Zero to Startup: Day 20: Prioritizing Possibility
How do you take a vision and generate a path?
So I know I’ve been lacking in these posts recently, and to be honest there isn’t much of an excuse I have. I could pull the card of “there’s just so much happening it’s hard to keep up!”, but this is the reality of every startup founder… there will never not be “so much happening” and it will always be “hard to keep up”.
This is where today’s post inspiration comes from. If you haven’t been following, the past couple of weeks have been tremendously exciting in the space of AI development. OpenAI releases features that, in all honesty, has put a lot of startups out of business. The open source development community has been pumping out updates by the hour. Autonomous agents have become the year’s “ChatGPT”, if you will.
For someone working/developing in the space, the problem presents itself of how do you organize all of this excitement and possibility into a roadmap for success? You as a founder have a vision for what a future could look like, but by the hour, new advancements arise making the scope of that vision even broader. The roadmap you spent hours defining now needs to take a pivot in less than a minute… or does it?
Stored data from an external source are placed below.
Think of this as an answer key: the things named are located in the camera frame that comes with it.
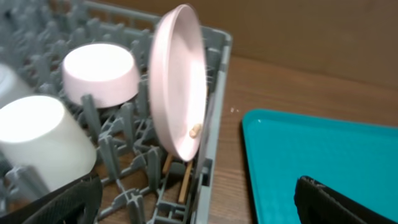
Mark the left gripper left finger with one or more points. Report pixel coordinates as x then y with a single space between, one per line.
76 202

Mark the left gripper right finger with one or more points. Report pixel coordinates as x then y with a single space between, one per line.
319 204

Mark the white cup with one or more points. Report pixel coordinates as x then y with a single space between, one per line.
39 131

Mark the wooden chopstick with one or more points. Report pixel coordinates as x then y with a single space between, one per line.
193 133
185 182

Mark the grey bowl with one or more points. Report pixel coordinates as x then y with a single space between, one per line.
13 86

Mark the small pink-white bowl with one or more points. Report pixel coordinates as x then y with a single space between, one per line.
107 72

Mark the large white plate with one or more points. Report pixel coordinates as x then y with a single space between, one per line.
177 81

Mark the teal plastic tray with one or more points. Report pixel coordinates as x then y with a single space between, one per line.
358 160

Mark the grey plastic dish rack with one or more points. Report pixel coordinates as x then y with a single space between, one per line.
36 35
Let me put it this way: let’s say you set out to bake a cake. You only have icing and the batter. You think it’s going to be the best cake anyone has seen and you’re excited for the vision. Now, let’s say someone comes into your kitchen and offers you sprinkles. Okay, now this is really going to be the best cake you’ve ever made, but the issue is you find yourself excited about the new vision that your cake will not only have icing, but will now have sprinkles.
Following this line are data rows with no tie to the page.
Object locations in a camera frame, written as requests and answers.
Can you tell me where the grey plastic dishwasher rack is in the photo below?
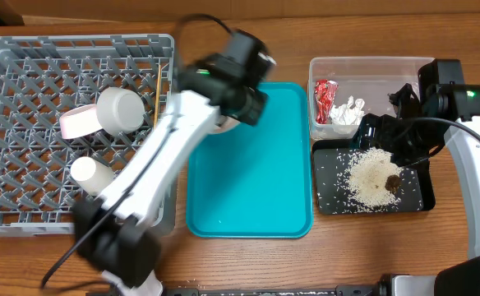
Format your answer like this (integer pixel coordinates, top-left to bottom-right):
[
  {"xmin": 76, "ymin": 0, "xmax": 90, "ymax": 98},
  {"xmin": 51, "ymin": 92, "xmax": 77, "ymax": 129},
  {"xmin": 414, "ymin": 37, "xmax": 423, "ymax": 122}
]
[{"xmin": 0, "ymin": 34, "xmax": 175, "ymax": 237}]

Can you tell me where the black food waste tray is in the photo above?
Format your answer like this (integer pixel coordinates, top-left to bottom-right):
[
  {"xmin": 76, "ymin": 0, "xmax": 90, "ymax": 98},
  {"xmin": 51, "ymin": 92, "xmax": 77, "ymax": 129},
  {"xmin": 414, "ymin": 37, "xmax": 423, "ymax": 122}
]
[{"xmin": 312, "ymin": 139, "xmax": 436, "ymax": 215}]

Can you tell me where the red snack wrapper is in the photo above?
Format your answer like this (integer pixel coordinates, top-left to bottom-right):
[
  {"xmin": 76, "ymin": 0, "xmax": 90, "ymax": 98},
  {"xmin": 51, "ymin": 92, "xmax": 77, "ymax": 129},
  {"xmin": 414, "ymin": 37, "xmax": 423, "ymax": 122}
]
[{"xmin": 314, "ymin": 79, "xmax": 339, "ymax": 124}]

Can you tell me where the grey-green bowl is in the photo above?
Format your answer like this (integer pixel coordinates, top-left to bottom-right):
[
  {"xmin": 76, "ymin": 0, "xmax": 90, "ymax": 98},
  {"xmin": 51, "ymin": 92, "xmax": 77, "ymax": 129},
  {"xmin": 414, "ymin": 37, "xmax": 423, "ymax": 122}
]
[{"xmin": 96, "ymin": 87, "xmax": 145, "ymax": 136}]

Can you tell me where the white tissue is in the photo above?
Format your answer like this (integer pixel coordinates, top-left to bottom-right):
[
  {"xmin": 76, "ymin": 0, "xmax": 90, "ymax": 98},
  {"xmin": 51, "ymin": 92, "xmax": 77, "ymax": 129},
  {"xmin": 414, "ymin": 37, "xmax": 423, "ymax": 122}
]
[{"xmin": 329, "ymin": 96, "xmax": 365, "ymax": 125}]

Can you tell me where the white paper cup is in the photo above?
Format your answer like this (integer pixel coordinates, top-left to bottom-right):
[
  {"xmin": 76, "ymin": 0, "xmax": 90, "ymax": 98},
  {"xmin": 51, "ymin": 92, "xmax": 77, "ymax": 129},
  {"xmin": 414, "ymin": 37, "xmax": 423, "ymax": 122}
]
[{"xmin": 71, "ymin": 156, "xmax": 115, "ymax": 196}]

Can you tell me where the wooden chopstick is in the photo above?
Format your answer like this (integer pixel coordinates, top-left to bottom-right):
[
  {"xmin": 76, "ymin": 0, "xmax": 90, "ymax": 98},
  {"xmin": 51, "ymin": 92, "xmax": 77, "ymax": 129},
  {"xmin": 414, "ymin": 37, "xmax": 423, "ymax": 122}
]
[{"xmin": 153, "ymin": 62, "xmax": 162, "ymax": 129}]

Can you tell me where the pink bowl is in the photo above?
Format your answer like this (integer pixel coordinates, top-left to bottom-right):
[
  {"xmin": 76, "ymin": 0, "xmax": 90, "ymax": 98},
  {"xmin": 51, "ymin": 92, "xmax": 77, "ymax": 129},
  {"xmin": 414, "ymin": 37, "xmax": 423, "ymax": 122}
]
[{"xmin": 59, "ymin": 104, "xmax": 102, "ymax": 140}]

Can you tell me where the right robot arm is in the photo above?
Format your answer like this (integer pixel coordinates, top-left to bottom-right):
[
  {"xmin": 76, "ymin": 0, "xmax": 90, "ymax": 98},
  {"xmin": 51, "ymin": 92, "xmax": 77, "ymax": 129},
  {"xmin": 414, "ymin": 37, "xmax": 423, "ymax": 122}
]
[{"xmin": 351, "ymin": 83, "xmax": 480, "ymax": 295}]

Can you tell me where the white round plate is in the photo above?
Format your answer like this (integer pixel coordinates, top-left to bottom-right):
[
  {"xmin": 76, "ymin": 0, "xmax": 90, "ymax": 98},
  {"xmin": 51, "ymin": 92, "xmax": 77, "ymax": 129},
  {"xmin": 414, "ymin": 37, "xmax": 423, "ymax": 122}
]
[{"xmin": 210, "ymin": 115, "xmax": 240, "ymax": 134}]

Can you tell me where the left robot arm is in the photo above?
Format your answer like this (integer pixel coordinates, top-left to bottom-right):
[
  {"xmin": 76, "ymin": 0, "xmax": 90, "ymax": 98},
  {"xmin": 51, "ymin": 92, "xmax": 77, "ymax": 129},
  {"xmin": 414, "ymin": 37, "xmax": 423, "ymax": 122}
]
[{"xmin": 72, "ymin": 53, "xmax": 275, "ymax": 295}]

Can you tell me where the clear plastic waste bin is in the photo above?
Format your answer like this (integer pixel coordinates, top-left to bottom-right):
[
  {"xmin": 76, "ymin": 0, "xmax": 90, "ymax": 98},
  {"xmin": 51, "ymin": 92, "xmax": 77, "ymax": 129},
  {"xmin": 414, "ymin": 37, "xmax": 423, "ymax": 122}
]
[{"xmin": 307, "ymin": 56, "xmax": 433, "ymax": 141}]

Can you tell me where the teal plastic tray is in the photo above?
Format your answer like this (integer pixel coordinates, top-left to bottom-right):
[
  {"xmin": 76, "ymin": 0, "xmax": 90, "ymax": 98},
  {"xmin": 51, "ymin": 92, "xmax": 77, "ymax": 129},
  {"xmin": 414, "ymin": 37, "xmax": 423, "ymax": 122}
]
[{"xmin": 186, "ymin": 82, "xmax": 313, "ymax": 238}]

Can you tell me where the white rice pile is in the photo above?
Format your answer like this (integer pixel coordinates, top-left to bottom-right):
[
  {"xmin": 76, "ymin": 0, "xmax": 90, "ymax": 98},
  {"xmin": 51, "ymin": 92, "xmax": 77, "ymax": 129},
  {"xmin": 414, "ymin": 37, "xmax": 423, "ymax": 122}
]
[{"xmin": 320, "ymin": 146, "xmax": 408, "ymax": 213}]

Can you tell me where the brown food scrap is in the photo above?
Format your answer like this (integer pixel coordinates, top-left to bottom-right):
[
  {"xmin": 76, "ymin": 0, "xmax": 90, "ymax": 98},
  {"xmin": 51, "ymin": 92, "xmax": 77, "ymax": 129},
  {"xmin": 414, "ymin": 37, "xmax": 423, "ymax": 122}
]
[{"xmin": 385, "ymin": 175, "xmax": 401, "ymax": 194}]
Now, there’s yet another person that comes into your kitchen and makes a real cake-changing offer: the tools and ingredients to write a message on the cake. OMG, you now not only have icing and sprinkles, but you can write a message on the cake?!
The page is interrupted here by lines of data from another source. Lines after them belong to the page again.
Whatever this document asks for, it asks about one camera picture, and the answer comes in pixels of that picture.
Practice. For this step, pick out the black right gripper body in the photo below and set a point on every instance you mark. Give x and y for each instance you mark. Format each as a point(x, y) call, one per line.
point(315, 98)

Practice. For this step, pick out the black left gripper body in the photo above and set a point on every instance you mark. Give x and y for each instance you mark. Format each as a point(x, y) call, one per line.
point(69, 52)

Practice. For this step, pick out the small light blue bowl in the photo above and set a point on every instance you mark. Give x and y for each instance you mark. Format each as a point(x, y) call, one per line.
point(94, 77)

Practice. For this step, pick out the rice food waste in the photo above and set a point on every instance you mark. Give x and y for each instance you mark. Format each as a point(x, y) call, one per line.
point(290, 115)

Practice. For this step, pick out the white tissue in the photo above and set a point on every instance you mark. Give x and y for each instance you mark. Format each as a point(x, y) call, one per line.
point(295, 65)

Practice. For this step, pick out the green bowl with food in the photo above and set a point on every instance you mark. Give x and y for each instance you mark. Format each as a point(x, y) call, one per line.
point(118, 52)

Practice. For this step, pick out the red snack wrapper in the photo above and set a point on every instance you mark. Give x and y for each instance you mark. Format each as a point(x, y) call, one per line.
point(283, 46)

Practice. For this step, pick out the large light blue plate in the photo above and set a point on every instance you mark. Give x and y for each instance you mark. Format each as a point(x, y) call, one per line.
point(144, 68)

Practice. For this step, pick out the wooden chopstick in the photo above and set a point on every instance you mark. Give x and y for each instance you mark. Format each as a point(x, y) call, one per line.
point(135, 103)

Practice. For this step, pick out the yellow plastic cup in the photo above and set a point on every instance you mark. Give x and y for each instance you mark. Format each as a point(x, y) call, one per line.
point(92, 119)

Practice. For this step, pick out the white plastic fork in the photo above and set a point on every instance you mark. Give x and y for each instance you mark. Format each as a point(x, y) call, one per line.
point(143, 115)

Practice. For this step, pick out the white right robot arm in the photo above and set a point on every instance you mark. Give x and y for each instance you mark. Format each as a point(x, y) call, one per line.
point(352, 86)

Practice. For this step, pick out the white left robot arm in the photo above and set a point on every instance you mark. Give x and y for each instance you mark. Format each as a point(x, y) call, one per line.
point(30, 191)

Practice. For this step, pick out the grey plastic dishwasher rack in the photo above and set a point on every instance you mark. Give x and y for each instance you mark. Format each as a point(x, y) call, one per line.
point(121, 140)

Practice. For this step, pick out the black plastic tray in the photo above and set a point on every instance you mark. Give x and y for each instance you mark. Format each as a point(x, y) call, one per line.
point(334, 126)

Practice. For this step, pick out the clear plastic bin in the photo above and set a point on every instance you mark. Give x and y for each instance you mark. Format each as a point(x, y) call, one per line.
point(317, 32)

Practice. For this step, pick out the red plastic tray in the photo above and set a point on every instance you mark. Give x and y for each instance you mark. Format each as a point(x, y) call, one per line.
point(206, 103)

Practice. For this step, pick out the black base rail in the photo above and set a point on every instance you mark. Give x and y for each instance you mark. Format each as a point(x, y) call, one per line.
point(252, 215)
You see, the real problem for founders is that all of this won’t happen until you actually bake the cake. These enhancements and possibilities to make your cake become a reality are beyond exciting, but it’s the founders job to prioritize what can be done. You have to realize these great achievements in tools that can enhance your vision are fantastic, but they won’t be fantastic until you reach your first goal on the roadmap.
I used to think priority meetings in my last role were a waste of time - an hour to define the week’s sprint plan felt like too long and that it could have been an asynchronous task. However, putting myself in the shoes of a founder, I realize it’s the most important hour of the week.
Possibility changes with both advances and feedback from the customer, and if your startup is not dynamic enough to prioritize this, then you could find yourself beating the drum in a symphony no one has come to watch. The caveat to this is, of course, you could find yourself getting stuck in an analysis paralysis environment, which is equally as bad.
Writing this blog is something that I chose to prioritize because it helps me capture moments of learning throughout my day to day routine. It’s something that I have found is helpful to both me mentally, but also helpful to me in the sense that it helps me retain information that I found useful while embarking on this path.
So for you, find out how to take the possibility that surrounds you everyday and prioritize that to meet your goals whatever they may be. As my father and grandfather have always said, “Organization is 70% of the job, the rest is just about getting it done.”